▶ **Your instructions**
Copy every line below that has the word "cable" in it.

(Extracted records)
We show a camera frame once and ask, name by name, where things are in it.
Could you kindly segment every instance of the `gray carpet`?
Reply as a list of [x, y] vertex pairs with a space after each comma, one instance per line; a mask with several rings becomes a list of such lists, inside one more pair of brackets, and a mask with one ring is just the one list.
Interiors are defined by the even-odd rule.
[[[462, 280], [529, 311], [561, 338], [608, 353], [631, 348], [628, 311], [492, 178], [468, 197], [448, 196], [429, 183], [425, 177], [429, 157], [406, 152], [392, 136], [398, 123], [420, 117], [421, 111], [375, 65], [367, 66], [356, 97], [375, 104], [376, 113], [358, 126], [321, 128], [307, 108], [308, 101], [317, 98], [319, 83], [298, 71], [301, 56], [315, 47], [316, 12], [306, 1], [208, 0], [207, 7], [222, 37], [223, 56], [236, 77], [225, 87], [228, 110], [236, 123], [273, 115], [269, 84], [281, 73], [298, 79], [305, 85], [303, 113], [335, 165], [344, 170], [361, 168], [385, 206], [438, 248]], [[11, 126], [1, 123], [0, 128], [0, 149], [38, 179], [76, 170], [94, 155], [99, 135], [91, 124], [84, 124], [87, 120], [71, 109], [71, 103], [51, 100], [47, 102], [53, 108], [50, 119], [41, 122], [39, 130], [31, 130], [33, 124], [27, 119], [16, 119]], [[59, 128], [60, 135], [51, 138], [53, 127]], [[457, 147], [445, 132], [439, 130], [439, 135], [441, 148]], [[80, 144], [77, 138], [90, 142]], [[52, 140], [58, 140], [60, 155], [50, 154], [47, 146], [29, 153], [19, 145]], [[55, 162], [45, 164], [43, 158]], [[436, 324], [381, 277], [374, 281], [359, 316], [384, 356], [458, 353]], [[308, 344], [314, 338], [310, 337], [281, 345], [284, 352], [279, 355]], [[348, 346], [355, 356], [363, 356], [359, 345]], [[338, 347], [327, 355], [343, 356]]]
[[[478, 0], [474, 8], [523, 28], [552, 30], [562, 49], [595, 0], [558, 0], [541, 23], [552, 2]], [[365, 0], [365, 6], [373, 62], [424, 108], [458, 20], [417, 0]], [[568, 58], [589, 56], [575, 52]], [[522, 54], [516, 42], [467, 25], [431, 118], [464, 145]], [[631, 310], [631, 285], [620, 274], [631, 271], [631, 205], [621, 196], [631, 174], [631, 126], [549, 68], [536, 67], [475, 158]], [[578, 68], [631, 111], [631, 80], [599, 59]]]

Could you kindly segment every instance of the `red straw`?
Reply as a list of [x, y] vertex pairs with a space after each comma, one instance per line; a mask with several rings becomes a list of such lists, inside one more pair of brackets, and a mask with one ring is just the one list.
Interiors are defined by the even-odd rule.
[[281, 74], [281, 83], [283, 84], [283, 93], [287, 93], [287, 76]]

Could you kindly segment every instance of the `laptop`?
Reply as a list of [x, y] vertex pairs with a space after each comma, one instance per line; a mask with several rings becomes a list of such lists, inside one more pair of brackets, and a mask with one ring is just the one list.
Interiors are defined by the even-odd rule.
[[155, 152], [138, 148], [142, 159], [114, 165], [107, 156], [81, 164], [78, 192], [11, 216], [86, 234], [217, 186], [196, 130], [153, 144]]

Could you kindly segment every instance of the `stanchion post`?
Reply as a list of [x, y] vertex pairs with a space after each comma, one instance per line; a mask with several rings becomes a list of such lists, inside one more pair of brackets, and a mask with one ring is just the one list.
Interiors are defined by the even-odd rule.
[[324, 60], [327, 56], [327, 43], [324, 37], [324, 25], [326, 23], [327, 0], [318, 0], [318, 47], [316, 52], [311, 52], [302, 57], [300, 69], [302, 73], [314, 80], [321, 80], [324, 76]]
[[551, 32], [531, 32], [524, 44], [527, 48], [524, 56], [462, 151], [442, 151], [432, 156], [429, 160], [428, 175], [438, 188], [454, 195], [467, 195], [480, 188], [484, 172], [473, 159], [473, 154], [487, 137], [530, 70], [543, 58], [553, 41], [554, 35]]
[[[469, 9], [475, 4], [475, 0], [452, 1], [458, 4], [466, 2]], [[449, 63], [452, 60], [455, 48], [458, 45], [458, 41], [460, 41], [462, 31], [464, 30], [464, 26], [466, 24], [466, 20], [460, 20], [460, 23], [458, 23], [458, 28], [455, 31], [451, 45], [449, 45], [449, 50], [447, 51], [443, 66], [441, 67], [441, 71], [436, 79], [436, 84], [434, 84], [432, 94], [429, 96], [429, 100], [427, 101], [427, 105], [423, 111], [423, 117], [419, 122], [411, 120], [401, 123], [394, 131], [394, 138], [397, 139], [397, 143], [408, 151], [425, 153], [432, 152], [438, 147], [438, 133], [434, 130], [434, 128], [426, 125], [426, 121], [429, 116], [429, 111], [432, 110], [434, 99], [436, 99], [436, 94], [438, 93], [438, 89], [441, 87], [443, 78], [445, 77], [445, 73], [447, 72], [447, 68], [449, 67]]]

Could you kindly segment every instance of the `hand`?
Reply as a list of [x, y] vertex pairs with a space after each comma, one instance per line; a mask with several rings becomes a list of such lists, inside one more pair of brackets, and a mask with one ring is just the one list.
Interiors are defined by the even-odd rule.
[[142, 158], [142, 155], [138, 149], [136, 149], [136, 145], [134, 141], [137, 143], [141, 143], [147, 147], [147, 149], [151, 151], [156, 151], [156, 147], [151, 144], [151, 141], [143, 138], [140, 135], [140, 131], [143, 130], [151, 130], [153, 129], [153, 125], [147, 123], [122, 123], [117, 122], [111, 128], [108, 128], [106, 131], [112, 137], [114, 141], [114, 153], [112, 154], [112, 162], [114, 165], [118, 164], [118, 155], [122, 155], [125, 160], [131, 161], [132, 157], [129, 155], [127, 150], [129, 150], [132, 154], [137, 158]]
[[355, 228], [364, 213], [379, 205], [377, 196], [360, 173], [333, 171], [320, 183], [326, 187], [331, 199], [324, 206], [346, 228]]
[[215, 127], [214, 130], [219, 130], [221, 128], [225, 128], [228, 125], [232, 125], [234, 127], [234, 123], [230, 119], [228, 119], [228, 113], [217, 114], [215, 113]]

==

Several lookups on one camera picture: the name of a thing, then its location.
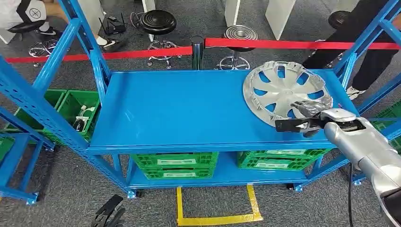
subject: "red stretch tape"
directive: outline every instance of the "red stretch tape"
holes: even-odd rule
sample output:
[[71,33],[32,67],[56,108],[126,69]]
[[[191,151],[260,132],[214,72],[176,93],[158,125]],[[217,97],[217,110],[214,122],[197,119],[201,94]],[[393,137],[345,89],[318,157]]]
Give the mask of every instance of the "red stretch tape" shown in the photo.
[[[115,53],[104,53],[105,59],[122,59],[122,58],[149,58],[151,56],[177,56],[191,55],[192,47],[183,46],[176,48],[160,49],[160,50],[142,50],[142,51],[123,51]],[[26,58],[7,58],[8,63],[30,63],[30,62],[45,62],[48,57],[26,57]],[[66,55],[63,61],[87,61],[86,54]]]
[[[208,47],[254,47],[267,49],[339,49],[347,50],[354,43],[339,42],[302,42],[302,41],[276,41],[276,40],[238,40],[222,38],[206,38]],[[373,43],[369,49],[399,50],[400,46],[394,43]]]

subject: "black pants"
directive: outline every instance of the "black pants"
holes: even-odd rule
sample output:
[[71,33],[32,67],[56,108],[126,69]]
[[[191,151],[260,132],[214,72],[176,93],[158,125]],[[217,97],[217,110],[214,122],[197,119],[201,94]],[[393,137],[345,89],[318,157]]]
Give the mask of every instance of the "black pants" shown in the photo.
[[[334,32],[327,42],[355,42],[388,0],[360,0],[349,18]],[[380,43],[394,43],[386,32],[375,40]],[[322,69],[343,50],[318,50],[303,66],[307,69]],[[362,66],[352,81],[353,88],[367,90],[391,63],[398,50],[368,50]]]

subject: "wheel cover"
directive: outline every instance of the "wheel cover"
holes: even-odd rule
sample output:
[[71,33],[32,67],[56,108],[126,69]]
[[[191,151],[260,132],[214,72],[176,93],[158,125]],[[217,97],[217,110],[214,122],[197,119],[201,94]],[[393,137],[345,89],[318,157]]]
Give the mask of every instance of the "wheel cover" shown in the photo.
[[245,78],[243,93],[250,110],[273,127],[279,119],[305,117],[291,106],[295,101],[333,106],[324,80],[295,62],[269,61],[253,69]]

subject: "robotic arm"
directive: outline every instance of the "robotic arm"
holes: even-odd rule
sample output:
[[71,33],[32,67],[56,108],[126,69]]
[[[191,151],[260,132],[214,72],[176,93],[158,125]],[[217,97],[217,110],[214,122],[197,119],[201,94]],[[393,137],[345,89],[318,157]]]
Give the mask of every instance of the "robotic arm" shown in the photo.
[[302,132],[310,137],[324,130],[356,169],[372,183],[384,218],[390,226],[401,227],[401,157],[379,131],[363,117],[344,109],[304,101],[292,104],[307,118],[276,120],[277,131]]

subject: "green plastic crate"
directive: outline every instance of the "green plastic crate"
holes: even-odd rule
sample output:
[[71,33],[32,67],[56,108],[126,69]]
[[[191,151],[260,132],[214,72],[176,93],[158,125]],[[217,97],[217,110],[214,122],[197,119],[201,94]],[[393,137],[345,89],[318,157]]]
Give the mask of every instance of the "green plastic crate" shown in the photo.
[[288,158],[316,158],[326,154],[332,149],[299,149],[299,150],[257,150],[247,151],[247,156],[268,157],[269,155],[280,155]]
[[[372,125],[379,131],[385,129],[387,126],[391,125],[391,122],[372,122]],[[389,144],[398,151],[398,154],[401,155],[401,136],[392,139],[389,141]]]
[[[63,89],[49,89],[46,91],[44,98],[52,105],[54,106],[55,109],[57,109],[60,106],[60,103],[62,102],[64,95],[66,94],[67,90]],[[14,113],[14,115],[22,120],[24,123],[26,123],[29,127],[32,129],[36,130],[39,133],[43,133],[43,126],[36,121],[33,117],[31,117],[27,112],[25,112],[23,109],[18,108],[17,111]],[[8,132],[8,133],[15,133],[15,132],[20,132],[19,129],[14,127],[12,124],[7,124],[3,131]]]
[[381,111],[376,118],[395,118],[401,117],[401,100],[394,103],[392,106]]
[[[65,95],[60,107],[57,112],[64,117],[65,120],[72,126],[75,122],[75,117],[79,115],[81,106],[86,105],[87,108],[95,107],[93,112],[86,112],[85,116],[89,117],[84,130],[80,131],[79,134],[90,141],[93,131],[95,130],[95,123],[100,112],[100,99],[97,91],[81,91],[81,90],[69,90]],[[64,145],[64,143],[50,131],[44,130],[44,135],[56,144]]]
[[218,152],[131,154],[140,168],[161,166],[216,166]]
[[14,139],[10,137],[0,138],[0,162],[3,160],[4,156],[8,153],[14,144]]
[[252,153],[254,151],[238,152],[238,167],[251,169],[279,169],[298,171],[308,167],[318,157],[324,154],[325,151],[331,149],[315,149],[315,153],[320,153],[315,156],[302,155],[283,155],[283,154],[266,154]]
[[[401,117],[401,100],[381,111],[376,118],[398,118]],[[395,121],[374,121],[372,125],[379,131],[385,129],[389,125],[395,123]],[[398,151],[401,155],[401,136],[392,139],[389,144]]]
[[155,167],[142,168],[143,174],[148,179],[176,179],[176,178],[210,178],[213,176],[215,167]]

---

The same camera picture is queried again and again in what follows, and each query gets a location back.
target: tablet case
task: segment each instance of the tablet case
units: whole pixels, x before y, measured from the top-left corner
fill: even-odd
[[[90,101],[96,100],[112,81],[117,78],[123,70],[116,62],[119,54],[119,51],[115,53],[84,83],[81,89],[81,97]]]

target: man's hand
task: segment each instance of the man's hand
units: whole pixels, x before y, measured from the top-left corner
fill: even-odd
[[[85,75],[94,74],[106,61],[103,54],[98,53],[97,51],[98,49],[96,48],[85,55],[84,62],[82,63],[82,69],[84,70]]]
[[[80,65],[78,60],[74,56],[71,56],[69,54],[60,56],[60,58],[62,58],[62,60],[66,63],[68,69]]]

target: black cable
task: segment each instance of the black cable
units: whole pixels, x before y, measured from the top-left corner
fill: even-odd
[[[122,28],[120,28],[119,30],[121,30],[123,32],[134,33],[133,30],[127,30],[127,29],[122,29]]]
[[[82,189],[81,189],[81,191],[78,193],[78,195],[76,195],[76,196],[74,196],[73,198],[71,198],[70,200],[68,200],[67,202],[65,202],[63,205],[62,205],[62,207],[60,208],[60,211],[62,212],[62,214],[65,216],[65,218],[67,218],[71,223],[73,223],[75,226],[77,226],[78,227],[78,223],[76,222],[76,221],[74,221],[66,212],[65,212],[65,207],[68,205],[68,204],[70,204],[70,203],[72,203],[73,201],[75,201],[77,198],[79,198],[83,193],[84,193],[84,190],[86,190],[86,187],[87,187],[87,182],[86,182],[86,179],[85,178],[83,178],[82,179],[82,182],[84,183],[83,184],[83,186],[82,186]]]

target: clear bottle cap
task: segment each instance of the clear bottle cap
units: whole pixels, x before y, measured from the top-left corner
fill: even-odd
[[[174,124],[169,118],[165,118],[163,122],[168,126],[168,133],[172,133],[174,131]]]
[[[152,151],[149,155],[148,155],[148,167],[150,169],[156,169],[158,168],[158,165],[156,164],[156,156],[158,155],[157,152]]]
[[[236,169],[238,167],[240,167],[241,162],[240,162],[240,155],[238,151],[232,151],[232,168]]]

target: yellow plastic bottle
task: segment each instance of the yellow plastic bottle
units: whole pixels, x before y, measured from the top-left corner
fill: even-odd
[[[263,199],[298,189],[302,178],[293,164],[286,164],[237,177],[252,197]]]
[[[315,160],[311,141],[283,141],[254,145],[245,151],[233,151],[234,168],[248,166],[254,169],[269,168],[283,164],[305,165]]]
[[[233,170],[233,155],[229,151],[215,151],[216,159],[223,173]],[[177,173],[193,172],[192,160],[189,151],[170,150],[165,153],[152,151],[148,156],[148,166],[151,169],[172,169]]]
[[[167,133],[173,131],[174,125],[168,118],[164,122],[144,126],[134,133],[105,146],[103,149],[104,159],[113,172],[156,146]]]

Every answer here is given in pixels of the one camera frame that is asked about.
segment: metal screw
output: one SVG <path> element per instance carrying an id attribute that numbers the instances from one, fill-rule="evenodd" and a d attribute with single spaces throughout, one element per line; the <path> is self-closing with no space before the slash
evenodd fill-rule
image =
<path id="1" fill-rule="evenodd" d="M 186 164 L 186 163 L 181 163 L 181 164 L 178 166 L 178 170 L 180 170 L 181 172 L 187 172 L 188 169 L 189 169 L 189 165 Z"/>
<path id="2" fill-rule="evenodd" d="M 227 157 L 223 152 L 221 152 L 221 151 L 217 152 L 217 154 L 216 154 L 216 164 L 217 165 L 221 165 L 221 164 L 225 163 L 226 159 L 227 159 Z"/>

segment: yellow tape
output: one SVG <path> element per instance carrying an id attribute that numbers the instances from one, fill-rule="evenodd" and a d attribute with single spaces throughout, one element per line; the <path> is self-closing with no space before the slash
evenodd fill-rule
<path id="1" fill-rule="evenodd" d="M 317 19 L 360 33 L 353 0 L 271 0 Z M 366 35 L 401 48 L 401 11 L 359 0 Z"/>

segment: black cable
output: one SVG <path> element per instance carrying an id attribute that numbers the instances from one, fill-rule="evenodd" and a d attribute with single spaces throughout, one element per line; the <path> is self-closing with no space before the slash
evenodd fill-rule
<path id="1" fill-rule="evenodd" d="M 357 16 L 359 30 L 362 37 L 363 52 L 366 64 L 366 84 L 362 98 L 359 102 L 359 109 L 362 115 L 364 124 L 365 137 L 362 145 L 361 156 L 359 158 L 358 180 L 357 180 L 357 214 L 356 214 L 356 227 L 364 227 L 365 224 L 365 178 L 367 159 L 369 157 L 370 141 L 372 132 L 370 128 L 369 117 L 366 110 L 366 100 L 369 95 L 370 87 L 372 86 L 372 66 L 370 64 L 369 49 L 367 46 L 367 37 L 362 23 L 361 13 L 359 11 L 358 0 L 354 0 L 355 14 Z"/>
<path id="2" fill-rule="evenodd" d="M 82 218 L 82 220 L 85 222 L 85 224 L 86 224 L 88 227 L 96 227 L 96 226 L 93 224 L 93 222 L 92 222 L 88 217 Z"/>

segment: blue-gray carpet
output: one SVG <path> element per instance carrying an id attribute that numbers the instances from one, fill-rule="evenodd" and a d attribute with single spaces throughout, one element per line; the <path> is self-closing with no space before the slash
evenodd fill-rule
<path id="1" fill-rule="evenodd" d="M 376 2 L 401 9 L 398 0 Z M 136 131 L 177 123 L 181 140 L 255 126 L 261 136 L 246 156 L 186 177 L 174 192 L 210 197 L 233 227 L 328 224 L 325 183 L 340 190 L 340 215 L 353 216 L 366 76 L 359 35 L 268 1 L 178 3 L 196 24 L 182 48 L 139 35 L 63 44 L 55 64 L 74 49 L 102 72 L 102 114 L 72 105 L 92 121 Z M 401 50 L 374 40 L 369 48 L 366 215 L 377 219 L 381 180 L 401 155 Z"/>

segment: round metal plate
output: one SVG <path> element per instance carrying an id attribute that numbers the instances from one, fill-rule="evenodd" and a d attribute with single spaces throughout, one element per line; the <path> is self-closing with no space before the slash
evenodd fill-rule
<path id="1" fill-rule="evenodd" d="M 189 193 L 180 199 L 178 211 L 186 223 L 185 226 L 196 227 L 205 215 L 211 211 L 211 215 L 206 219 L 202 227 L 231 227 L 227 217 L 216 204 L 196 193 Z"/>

▶ **Response to this task**
target: black cable
task: segment each instance of the black cable
segment: black cable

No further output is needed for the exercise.